What you need to do
Start to finish, print the data below exactly, without the images.

Input data
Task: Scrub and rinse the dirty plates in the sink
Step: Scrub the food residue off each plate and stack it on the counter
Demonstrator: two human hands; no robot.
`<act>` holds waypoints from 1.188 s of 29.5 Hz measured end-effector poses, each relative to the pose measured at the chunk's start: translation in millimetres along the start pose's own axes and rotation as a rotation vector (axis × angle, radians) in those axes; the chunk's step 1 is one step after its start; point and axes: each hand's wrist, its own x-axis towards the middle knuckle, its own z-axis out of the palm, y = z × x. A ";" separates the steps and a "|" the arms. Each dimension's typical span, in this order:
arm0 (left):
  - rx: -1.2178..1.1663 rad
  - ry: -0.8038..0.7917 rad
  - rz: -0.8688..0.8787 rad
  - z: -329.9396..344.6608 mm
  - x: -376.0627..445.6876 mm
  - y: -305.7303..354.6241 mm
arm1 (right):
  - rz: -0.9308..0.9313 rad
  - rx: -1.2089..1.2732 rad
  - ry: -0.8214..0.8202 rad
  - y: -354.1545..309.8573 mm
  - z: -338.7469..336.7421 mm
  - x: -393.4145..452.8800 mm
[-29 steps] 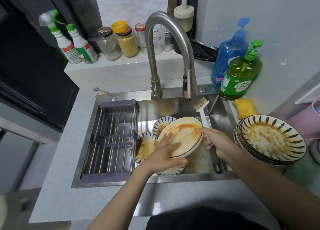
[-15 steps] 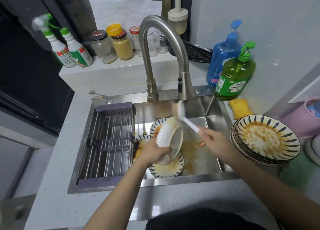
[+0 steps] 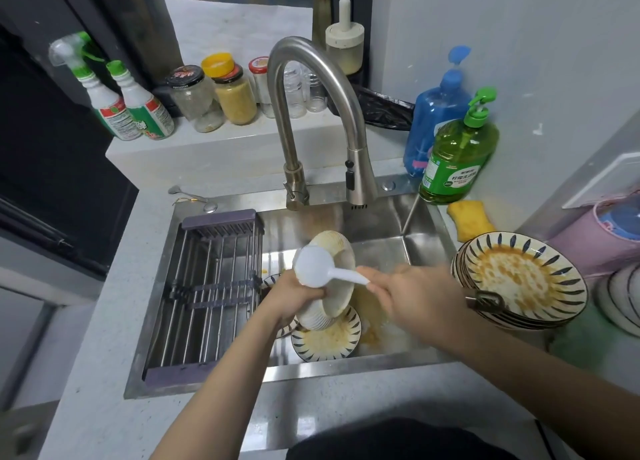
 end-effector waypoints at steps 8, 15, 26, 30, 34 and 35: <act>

Written solution
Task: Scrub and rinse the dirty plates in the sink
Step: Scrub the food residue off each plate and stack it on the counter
Demonstrator: two human hands; no robot.
`<act>` holds waypoints from 1.188 s of 29.5 Hz measured end-effector poses, each relative to the pose measured at the chunk's start: translation in millimetres along the start pose's own axes and rotation as a rotation vector (axis × angle, radians) in those axes; the chunk's step 1 is one step after its start; point and axes: each hand's wrist, its own x-axis towards the middle knuckle, its own z-axis out of the palm, y = z × x. A ";" separates the steps and a "|" the arms. Each dimension's typical span, in this order:
arm0 (left):
  - rx: -1.2178..1.1663 rad
  - ry: -0.8038..0.7917 rad
  - rz: -0.8688..0.8787 rad
  - z: -329.9396..344.6608 mm
  - x: -376.0627..445.6876 mm
  - y: -305.7303..354.6241 mm
arm1 (right):
  - rz: -0.9308..0.9313 rad
  - rx: -1.2089..1.2732 rad
  - ry: -0.8214..0.8202 rad
  - y: -354.1545..309.8573 mm
  - z: -338.7469..336.7421 mm
  - x: -393.4145..452.8800 mm
[-29 steps] 
[-15 steps] 
[+0 steps] 
 end-effector waypoints at steps 8, 15, 26, 30, 34 and 35: <act>

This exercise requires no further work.